Required work. Give back an exact repetition of the material below, from its first line through the line that contains "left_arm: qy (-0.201", both included, minus the pictures.

━━ Source material

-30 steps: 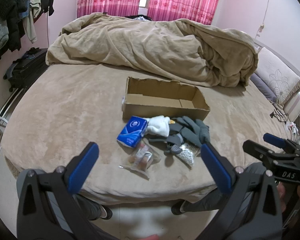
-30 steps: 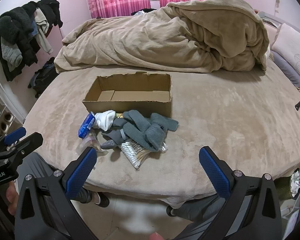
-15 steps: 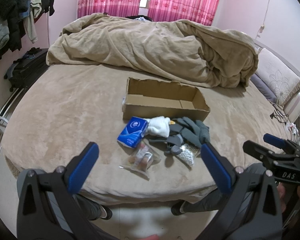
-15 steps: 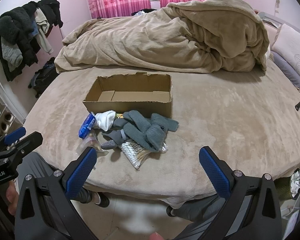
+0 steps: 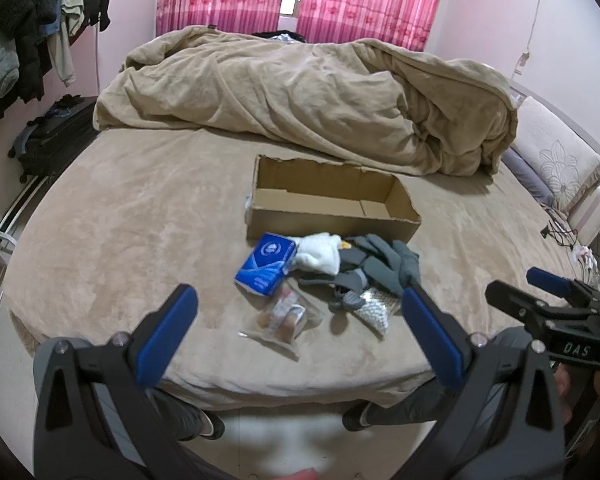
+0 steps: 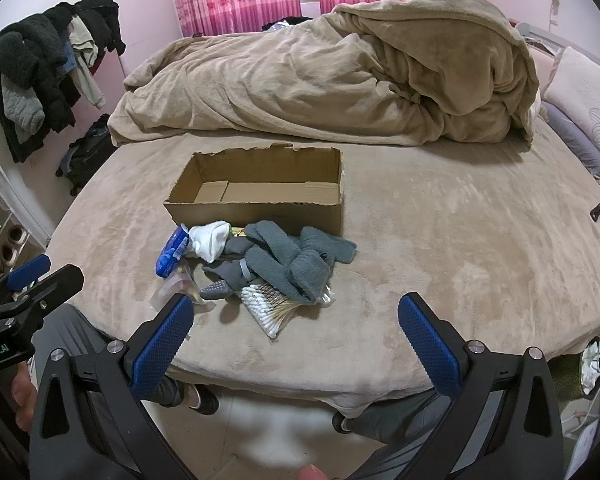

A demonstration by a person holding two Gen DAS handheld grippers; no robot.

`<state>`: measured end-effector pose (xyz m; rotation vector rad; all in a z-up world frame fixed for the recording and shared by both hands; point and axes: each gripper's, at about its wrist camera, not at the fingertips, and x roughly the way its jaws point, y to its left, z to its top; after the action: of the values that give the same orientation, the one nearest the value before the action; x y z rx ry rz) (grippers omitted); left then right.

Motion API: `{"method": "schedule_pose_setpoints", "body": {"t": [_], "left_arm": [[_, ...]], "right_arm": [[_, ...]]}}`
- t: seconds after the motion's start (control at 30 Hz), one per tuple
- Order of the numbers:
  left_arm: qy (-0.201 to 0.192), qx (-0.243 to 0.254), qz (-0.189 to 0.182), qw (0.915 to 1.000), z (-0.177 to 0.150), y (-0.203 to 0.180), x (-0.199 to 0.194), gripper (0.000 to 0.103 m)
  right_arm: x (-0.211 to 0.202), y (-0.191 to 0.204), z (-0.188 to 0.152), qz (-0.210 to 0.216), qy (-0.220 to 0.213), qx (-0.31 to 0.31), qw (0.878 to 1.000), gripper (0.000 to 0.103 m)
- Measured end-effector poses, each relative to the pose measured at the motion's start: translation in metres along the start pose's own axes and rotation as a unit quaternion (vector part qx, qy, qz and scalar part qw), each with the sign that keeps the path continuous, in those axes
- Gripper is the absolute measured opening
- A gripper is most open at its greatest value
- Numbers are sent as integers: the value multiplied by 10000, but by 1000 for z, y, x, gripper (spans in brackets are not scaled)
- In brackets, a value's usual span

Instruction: Organize objects

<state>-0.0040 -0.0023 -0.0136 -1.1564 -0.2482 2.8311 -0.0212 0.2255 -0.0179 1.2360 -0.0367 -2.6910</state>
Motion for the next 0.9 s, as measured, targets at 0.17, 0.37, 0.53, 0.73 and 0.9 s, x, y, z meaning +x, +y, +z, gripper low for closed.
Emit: {"method": "schedule_pose_setpoints", "body": {"t": [0.17, 0.37, 0.53, 0.73, 0.9], "left_arm": [[1, 3, -2, 10000, 0, 0, 0, 102], [15, 3, 2, 10000, 0, 0, 2, 102], [75, 36, -3, 10000, 1, 1, 11, 102], [180, 47, -32, 9998, -1, 6, 33, 102], [423, 161, -3, 9990, -10, 11, 66, 102]], "right_arm": [[1, -1, -1, 4, 6, 12, 10000, 103], [2, 0, -1, -16, 24, 5, 10000, 103], [10, -8, 1, -40, 59, 36, 10000, 103], [28, -14, 5, -114, 77, 31, 9999, 103], [54, -22, 6, -110, 146, 37, 9998, 103]]}}
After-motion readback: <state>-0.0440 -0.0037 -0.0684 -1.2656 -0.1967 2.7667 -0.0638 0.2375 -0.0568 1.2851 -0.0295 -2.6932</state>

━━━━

Exercise response.
-30 steps: 
-30 steps: 
-15 steps: 
-15 steps: 
+0 steps: 
+0 steps: 

A demonstration by a person holding two Gen DAS handheld grippers; no robot.

`<state>`: measured end-effector pose (xyz m; rotation vector rad; all in a z-up world frame fixed for the recording and shared by both hands; point and axes: each gripper's, at about its wrist camera, not at the fingertips, and x roughly the way its jaws point, y to its left, z to its top; after the action: of the values that give the same orientation, the one nearest the value before the action; x y z rx ry rz) (grippers omitted); left then right.

Motion API: `{"method": "schedule_pose_setpoints", "body": {"t": [_], "left_arm": [[_, ...]], "right_arm": [[_, ...]]}}`
- t: seconds after the motion's start (control at 30 Hz), one per tuple
- Order of the numbers:
  left_arm: qy (-0.201 to 0.192), qx (-0.243 to 0.254), qz (-0.189 to 0.182), qw (0.915 to 1.000), z (-0.177 to 0.150), y (-0.203 to 0.180), x (-0.199 to 0.194), gripper (0.000 to 0.103 m)

Apart from this answer, nothing more is required.